The Trump Administration continues to pursue a trade war with China, a war that it is losing. The usual results appear: trade relationships are exacerbated, production suffers and labor resources are allocated inefficiently. Instead of trading productively, relative productive disadvantages are created.
Trump continues to do this in the face of evidence that these policies are producing problems for the American economy. For example, business taxed investment and Gross Domestic Product have been adversely affected by the continual use of tariffs to accomplish these goals. One of the effects of these policies has been to weaken the yuan, the Chinese currency. As it weakens, which means it takes reduced amounts of foreign currency to buy it, Chinese policies have produced increasing tariffs of U.S. goods and reduced the tariffs on goods imported from other countries, thereby making it more difficult for U.S. goods to enter China.

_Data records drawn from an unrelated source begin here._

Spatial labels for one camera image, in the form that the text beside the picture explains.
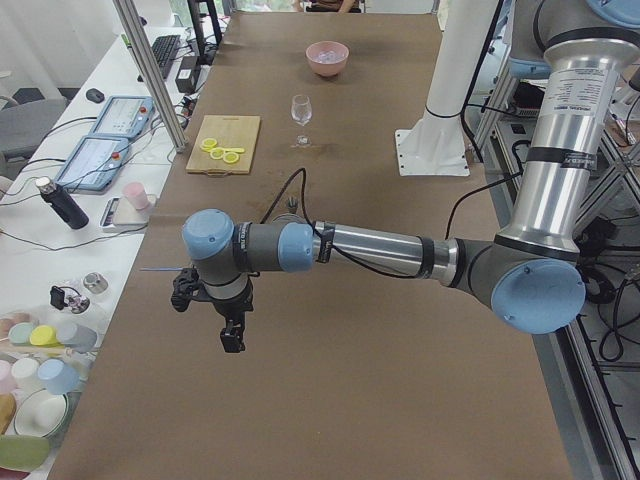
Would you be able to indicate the yellow lemon slice near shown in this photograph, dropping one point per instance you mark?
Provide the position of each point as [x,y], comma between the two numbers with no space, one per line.
[207,144]

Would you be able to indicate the far blue teach pendant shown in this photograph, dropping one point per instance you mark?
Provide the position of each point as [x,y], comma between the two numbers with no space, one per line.
[123,116]

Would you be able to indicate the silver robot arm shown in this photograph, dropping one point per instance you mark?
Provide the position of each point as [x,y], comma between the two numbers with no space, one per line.
[527,274]

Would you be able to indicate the pink bowl of ice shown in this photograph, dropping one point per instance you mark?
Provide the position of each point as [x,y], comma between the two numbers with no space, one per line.
[327,58]

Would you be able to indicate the small steel cup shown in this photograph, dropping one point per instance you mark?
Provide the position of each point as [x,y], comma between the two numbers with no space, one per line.
[95,283]

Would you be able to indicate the light blue cup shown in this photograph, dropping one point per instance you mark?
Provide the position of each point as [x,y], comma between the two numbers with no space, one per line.
[58,377]

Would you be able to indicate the clear wine glass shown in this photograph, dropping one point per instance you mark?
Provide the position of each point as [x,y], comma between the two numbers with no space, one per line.
[301,113]

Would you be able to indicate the blue teach pendant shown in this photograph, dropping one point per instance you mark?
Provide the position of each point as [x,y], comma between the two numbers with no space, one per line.
[123,116]
[93,164]

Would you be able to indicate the white kitchen scale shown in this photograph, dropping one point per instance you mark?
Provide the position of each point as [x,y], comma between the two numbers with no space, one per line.
[119,215]

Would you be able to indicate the near blue teach pendant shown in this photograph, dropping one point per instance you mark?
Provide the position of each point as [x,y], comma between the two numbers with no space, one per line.
[93,164]

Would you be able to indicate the yellow lemon slice far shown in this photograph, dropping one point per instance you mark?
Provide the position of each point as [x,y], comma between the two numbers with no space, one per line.
[230,157]

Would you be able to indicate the steel jigger measuring cup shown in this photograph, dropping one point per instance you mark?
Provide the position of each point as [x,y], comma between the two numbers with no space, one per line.
[292,204]

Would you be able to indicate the yellow lemon slice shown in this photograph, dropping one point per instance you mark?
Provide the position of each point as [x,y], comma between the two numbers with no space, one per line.
[207,144]
[230,157]
[217,153]

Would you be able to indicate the pink cup on scale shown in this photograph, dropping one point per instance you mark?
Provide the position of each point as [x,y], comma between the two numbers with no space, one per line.
[136,195]

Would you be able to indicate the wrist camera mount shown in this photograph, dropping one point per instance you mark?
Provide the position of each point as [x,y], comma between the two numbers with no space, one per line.
[186,288]

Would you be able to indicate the white green-rimmed plate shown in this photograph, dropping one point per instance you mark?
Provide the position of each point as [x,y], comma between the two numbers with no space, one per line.
[41,414]

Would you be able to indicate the black keyboard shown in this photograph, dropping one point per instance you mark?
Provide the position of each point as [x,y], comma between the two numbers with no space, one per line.
[164,49]

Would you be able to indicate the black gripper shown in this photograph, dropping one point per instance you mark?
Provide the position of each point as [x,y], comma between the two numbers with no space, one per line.
[230,309]

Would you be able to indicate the black computer mouse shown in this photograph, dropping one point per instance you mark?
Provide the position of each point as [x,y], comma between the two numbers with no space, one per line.
[94,95]

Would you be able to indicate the aluminium frame post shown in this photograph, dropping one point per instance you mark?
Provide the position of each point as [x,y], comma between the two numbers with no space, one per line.
[150,71]

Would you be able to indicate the white pedestal column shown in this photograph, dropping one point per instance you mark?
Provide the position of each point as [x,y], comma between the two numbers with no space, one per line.
[435,145]

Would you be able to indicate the yellow lemon slice middle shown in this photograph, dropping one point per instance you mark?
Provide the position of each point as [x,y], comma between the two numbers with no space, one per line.
[217,153]

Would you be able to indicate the black insulated bottle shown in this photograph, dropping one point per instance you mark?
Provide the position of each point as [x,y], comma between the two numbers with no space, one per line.
[62,203]

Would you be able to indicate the bamboo cutting board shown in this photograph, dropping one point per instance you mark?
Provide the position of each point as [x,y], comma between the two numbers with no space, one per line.
[229,131]

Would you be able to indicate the tray of pastel cups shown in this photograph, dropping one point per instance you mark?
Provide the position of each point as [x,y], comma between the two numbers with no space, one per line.
[25,329]

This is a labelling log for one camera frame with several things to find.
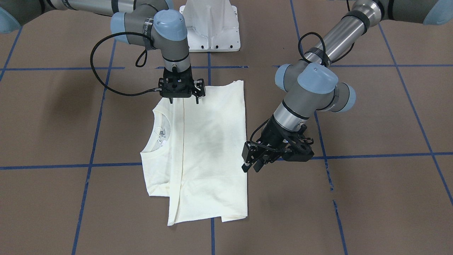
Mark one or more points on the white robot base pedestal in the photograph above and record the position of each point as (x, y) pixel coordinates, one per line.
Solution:
(212, 25)

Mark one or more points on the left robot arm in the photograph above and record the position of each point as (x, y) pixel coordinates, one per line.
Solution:
(311, 85)

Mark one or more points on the cream long-sleeve cat shirt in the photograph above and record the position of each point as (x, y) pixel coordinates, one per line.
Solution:
(193, 155)

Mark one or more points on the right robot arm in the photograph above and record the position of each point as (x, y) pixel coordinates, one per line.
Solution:
(152, 24)

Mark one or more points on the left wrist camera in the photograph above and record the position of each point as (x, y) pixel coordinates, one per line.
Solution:
(299, 147)

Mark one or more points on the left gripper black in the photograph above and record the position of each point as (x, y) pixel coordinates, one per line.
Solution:
(271, 135)

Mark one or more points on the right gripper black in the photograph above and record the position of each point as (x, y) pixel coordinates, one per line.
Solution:
(201, 86)

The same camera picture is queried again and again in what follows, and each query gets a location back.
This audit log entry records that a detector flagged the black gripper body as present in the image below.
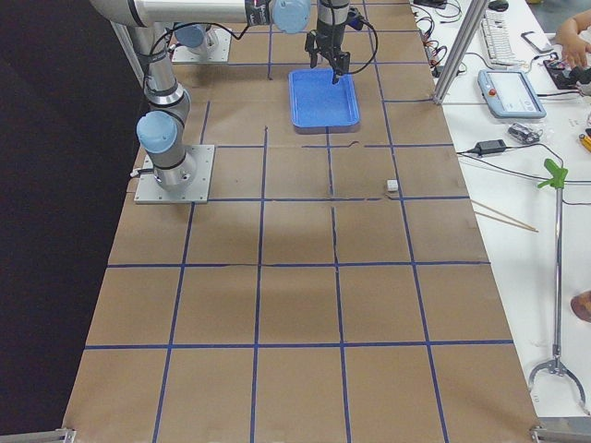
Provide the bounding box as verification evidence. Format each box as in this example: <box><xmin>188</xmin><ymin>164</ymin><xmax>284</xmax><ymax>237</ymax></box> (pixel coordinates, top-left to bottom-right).
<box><xmin>304</xmin><ymin>28</ymin><xmax>346</xmax><ymax>58</ymax></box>

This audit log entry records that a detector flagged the white block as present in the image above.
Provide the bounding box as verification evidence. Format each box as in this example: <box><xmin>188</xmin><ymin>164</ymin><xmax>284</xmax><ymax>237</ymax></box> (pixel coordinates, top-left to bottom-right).
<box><xmin>386</xmin><ymin>179</ymin><xmax>399</xmax><ymax>193</ymax></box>

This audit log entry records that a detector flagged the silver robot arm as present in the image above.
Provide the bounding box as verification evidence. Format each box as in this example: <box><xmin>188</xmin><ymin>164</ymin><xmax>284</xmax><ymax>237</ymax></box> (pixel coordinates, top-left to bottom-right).
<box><xmin>174</xmin><ymin>23</ymin><xmax>218</xmax><ymax>57</ymax></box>
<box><xmin>92</xmin><ymin>1</ymin><xmax>311</xmax><ymax>190</ymax></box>

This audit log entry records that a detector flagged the blue plastic tray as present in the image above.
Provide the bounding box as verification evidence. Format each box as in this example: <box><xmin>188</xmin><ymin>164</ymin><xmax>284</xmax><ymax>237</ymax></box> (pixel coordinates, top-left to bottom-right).
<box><xmin>288</xmin><ymin>68</ymin><xmax>360</xmax><ymax>134</ymax></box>

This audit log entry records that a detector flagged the person hand at desk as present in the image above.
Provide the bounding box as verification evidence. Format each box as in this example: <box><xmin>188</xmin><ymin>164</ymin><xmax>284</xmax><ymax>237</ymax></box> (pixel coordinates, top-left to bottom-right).
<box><xmin>555</xmin><ymin>9</ymin><xmax>590</xmax><ymax>68</ymax></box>

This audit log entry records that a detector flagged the white keyboard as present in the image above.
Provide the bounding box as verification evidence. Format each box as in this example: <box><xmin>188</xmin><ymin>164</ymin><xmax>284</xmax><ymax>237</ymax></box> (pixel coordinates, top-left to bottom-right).
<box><xmin>479</xmin><ymin>9</ymin><xmax>519</xmax><ymax>66</ymax></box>

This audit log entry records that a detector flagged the blue teach pendant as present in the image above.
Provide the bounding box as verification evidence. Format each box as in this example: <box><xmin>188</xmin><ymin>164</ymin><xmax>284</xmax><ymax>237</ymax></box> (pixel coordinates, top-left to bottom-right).
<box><xmin>477</xmin><ymin>69</ymin><xmax>547</xmax><ymax>119</ymax></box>

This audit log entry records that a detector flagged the black power adapter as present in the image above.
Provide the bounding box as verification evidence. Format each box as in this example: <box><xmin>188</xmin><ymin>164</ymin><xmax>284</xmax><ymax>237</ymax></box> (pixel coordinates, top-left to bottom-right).
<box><xmin>474</xmin><ymin>139</ymin><xmax>507</xmax><ymax>156</ymax></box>

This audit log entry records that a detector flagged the black smartphone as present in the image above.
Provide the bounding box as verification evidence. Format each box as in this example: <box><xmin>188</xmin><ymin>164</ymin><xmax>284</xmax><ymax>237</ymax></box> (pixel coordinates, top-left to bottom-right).
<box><xmin>521</xmin><ymin>31</ymin><xmax>553</xmax><ymax>54</ymax></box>

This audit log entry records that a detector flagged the brown paper table cover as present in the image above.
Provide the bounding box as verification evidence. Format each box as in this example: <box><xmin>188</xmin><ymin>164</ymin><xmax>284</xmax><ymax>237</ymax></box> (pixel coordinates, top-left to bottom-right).
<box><xmin>64</xmin><ymin>1</ymin><xmax>536</xmax><ymax>442</ymax></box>

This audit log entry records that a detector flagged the wooden chopstick pair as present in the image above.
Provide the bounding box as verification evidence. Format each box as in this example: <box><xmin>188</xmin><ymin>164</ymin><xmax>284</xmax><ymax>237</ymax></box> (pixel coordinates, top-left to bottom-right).
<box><xmin>470</xmin><ymin>199</ymin><xmax>538</xmax><ymax>233</ymax></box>

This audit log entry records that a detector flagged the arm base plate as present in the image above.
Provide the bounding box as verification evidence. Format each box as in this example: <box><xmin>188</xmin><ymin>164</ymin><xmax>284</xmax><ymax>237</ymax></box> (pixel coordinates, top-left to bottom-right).
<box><xmin>172</xmin><ymin>25</ymin><xmax>231</xmax><ymax>65</ymax></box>
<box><xmin>134</xmin><ymin>145</ymin><xmax>215</xmax><ymax>204</ymax></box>

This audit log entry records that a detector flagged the aluminium frame post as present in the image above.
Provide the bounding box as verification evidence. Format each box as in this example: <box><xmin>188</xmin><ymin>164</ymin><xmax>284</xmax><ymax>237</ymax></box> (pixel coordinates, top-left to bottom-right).
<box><xmin>432</xmin><ymin>0</ymin><xmax>488</xmax><ymax>105</ymax></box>

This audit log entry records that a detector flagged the green handled reach grabber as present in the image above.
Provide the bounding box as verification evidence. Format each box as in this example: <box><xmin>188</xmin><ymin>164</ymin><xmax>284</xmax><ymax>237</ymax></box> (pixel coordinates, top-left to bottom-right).
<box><xmin>527</xmin><ymin>158</ymin><xmax>590</xmax><ymax>416</ymax></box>

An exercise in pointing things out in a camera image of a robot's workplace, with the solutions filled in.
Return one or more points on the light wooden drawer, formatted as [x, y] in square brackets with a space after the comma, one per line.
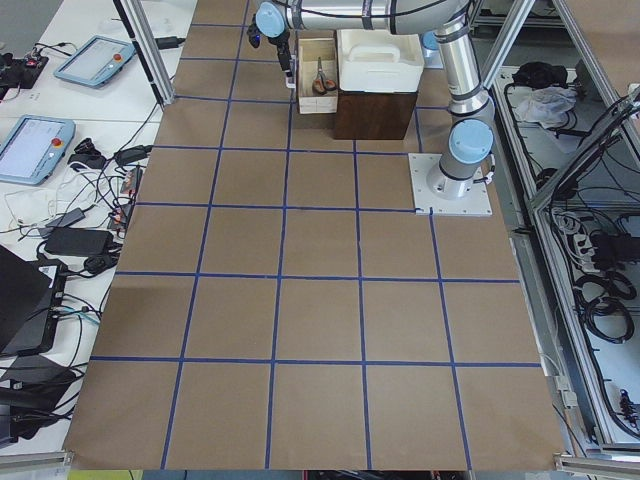
[309, 49]

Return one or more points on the dark brown wooden cabinet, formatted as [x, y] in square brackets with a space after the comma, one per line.
[373, 116]

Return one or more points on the blue teach pendant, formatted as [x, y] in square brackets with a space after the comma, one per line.
[96, 62]
[33, 148]

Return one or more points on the black power brick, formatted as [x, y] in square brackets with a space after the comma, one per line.
[78, 242]

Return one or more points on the aluminium frame post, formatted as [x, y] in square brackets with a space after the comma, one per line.
[136, 24]

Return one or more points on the black laptop computer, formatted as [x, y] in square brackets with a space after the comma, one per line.
[30, 293]

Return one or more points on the black power adapter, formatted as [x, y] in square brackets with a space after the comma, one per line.
[169, 42]

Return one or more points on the crumpled white cloth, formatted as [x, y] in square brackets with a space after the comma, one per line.
[548, 107]

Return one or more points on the orange grey scissors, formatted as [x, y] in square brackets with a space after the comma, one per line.
[322, 85]

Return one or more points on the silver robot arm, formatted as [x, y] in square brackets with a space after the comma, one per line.
[471, 137]
[429, 41]

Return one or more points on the blue teach pendant lower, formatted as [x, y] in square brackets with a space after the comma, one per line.
[33, 148]

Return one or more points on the blue teach pendant upper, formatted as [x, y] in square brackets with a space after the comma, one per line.
[96, 62]

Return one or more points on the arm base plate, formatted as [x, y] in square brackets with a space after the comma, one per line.
[436, 194]
[432, 59]

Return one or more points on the white plastic tray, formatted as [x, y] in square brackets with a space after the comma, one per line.
[377, 61]

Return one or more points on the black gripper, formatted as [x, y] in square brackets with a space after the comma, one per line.
[281, 44]

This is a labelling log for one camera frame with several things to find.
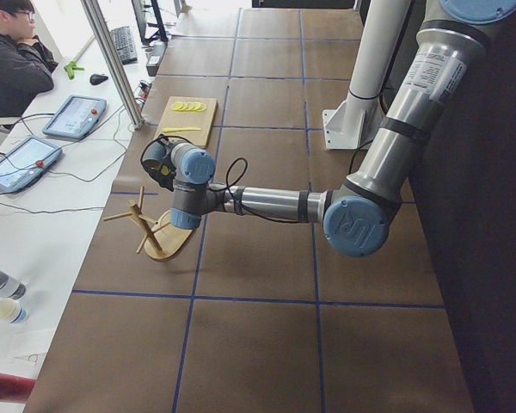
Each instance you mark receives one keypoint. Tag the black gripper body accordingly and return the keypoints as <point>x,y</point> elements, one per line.
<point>154,152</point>

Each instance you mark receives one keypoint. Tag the dark green HOME mug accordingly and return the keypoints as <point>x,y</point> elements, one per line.
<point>153,157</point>

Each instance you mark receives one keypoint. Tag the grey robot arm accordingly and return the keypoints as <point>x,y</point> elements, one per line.
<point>355,217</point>

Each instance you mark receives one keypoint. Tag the wooden cup storage rack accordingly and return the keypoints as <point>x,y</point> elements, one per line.
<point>162,240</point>

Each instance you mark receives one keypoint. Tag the white paper cup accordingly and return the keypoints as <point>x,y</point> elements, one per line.
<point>12,312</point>

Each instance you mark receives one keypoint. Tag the yellow plastic knife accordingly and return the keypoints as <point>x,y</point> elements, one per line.
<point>181,129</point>

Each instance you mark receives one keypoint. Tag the bamboo cutting board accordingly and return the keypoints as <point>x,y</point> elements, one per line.
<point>203,120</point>

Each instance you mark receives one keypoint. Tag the teach pendant far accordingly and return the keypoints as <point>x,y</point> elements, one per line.
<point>76,118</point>

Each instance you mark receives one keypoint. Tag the teach pendant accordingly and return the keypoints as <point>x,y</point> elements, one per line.
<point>24,165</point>
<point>76,118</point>

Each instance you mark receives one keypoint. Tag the black box with label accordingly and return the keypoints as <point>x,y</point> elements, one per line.
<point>154,55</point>

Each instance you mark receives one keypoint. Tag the black computer mouse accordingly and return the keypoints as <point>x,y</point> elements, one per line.
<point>96,79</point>

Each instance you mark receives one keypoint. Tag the green plastic clamp tool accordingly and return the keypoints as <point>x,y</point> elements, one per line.
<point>71,68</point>

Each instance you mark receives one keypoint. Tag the black keyboard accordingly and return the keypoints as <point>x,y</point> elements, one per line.
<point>124,45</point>

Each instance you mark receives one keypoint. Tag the teach pendant near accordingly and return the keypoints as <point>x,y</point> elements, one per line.
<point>24,165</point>

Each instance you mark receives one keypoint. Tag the seated person in black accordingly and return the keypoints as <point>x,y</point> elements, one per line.
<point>26,64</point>

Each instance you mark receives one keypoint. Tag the red object at edge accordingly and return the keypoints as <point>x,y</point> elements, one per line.
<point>15,389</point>

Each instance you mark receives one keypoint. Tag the aluminium frame post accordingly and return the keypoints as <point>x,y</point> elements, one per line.
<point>100,29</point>

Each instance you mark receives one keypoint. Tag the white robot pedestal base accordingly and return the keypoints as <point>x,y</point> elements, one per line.
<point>357,118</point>

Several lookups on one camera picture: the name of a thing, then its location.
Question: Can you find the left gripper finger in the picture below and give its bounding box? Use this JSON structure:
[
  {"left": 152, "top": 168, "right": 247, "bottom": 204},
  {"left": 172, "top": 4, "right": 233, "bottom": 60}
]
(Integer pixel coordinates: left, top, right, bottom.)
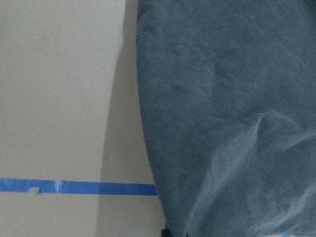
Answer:
[{"left": 160, "top": 229, "right": 170, "bottom": 237}]

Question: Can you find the black graphic t-shirt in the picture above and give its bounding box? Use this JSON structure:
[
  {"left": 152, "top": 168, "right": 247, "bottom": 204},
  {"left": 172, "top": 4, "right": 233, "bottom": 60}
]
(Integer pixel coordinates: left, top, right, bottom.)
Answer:
[{"left": 137, "top": 0, "right": 316, "bottom": 237}]

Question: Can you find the brown paper table cover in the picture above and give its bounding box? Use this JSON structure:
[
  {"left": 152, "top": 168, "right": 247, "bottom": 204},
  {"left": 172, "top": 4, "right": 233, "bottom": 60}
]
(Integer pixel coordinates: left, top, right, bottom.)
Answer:
[{"left": 0, "top": 0, "right": 164, "bottom": 237}]

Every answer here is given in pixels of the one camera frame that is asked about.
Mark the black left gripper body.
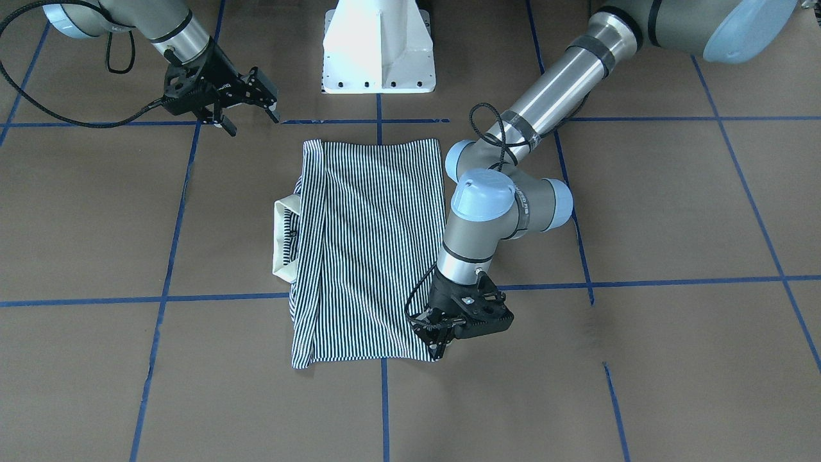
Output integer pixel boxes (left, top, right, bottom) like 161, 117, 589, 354
427, 269, 515, 339

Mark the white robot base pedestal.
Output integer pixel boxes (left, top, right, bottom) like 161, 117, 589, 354
321, 1, 437, 94

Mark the navy white striped polo shirt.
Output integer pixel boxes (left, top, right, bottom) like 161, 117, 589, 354
272, 139, 445, 370

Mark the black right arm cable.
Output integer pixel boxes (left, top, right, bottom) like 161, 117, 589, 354
0, 0, 174, 129

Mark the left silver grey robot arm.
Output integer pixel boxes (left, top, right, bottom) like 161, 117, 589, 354
405, 1, 797, 361

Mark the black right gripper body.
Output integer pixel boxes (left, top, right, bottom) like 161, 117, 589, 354
162, 42, 251, 124

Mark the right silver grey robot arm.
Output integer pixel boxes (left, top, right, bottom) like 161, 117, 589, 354
43, 1, 280, 135

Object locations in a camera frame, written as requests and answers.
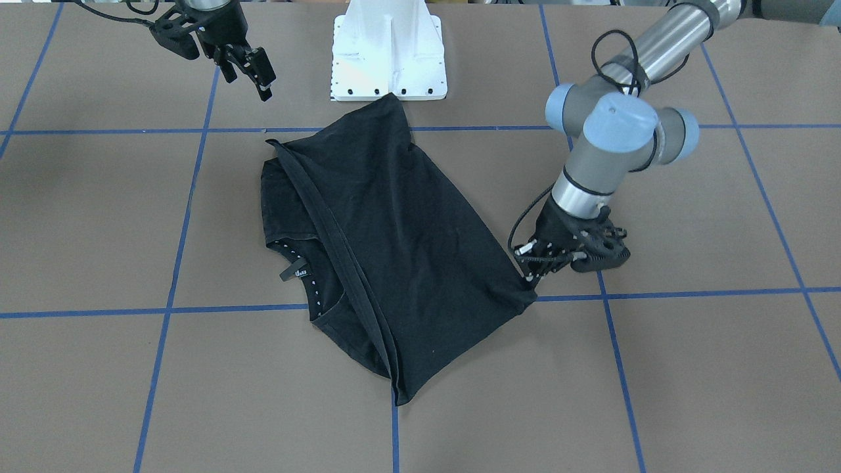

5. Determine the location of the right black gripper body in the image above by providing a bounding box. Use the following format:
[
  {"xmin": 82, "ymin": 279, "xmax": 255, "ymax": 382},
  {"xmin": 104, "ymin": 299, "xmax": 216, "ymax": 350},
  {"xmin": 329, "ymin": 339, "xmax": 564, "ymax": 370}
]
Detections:
[{"xmin": 197, "ymin": 7, "xmax": 250, "ymax": 66}]

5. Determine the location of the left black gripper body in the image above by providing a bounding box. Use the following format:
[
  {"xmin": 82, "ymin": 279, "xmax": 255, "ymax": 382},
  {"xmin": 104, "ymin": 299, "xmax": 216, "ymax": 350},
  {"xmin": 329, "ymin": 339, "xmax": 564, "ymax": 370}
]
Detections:
[{"xmin": 526, "ymin": 197, "xmax": 592, "ymax": 277}]

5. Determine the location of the black printed t-shirt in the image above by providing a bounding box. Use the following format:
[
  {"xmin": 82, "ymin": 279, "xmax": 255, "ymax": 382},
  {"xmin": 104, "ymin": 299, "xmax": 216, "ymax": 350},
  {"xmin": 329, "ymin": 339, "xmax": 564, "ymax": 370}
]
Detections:
[{"xmin": 260, "ymin": 94, "xmax": 537, "ymax": 406}]

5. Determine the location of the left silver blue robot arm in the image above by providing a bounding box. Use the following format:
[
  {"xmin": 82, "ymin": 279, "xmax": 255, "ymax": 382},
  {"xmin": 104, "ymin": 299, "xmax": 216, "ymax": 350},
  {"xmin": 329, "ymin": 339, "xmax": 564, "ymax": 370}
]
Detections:
[{"xmin": 508, "ymin": 1, "xmax": 744, "ymax": 286}]

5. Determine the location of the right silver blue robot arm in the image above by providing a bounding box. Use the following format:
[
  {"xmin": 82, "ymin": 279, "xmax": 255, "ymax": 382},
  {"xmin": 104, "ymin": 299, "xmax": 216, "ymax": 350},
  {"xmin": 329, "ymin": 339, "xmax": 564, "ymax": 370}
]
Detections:
[{"xmin": 183, "ymin": 1, "xmax": 277, "ymax": 102}]

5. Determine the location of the brown paper table cover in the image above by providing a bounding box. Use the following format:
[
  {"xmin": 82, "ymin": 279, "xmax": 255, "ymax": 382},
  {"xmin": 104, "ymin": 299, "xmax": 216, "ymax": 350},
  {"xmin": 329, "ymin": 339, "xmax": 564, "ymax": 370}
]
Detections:
[{"xmin": 1, "ymin": 2, "xmax": 840, "ymax": 472}]

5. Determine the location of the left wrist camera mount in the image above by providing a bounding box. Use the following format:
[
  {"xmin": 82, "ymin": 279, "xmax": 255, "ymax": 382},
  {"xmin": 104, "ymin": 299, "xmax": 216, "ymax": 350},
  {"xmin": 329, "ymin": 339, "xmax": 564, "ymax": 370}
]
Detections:
[{"xmin": 571, "ymin": 206, "xmax": 631, "ymax": 273}]

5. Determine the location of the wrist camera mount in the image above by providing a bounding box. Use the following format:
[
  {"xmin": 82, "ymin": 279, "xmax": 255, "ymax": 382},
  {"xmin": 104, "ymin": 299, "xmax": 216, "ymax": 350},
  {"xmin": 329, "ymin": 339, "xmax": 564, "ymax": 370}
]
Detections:
[
  {"xmin": 571, "ymin": 206, "xmax": 631, "ymax": 273},
  {"xmin": 149, "ymin": 7, "xmax": 199, "ymax": 60}
]

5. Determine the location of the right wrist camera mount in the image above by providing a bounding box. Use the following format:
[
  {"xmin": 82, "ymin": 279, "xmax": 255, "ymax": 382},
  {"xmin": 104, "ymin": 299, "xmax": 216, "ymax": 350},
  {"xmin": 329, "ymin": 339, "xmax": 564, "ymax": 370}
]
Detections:
[{"xmin": 149, "ymin": 7, "xmax": 199, "ymax": 60}]

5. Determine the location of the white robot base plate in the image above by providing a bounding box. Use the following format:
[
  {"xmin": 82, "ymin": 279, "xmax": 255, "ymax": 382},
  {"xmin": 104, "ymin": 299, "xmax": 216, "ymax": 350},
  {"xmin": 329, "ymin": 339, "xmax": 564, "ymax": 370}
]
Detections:
[{"xmin": 330, "ymin": 1, "xmax": 448, "ymax": 102}]

This is not a new result, as protectionist measures, such as tariffs, are being employed to burden and alter free trade policies between countries. No better example of these burdens can be found than in the California wine business, which has seen dramatic increases in surcharges on wine, reports Margot Roosevelt in a recent article in the Los Angeles Times. Those taxes have resulted in a dramatic 93 percent surcharge on each bottle of California wine, making it much harder to sell abroad. Meanwhile, Australia and Chile export their wines to China taxed at a much lower rate as a direct result of their separate free trade agreements.
Using protectionist devices to alter trade so as to make trade with other nations result in benefits for trading nations has been used for centuries. Protectionism has been shown to modify gain from free trade by many economists. The most well known, David Ricardo, put forth the idea of nations producing where they have a comparative advantage, in 1817. Nations producing where they have a comparative advantage and then trading for goods where they lack cost advantages is the foundation of mutual gains for nations Ricardo showed and economists today agree.
As tariffs and other restrictions on free trade are used, the possibility of gains from free trade is modified. Any improvement will not take place in an atmosphere of hostility and suspicion. Ample evidence for that conclusion appears in the relationship that now exists between China and the United States.
Without a doubt, increases in tariffs and other barriers used by both China and the U.S. will act to reduce the gains from trade with each other, worsen the political relationship each country has with the other and complicate the steps both China and the U.S. must take to improve political and economic relationships.
David Kaplan of Santa Barbara, Calif., is a retired economics professor.